> Exercise goal: Print the line where "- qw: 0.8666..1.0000" occurs and every line that follows it in the data below, ending with the last line, precisely as written.

> Information provided:
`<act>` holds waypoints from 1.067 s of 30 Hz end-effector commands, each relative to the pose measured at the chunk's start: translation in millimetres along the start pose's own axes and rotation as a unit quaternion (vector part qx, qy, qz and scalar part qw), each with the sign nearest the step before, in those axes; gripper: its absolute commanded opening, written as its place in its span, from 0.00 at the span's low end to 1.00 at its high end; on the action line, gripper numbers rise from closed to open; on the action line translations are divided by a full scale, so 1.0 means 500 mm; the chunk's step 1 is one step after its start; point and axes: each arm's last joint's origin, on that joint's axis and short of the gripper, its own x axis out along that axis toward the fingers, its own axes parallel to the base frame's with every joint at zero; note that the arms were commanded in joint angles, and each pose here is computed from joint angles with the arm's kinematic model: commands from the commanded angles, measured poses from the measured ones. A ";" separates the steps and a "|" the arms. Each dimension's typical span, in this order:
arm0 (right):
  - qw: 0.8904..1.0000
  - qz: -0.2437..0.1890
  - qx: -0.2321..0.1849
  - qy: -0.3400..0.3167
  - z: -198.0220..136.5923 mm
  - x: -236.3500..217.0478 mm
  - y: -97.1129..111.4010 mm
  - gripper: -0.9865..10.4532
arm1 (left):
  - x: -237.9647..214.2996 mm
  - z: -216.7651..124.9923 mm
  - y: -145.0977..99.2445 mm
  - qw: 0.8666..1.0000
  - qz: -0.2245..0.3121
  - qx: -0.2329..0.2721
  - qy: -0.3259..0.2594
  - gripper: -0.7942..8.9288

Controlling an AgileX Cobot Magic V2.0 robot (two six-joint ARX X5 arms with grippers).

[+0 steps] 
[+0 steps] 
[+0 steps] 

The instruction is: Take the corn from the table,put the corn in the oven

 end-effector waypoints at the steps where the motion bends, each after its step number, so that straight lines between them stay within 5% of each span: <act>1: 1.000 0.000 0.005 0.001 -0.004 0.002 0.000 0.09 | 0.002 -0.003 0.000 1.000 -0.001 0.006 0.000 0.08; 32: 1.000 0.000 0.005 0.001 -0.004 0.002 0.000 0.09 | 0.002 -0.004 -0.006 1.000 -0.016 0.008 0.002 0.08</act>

> Output of the task:
  - qw: 0.8666..1.0000
  - qz: -0.2245..0.3121
  - qx: -0.2329..0.2721
  - qy: -0.3259..0.2594
  - gripper: -0.7942..8.9288

Controlling an AgileX Cobot Magic V2.0 robot (two six-joint ARX X5 arms with grippers).

[+0 steps] 
[+0 steps] 
[+0 steps] 

The instruction is: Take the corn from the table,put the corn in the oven

 end-effector waypoints at the steps where the motion bends, each after its step number, so that straight lines between them stay within 5% of each span: <act>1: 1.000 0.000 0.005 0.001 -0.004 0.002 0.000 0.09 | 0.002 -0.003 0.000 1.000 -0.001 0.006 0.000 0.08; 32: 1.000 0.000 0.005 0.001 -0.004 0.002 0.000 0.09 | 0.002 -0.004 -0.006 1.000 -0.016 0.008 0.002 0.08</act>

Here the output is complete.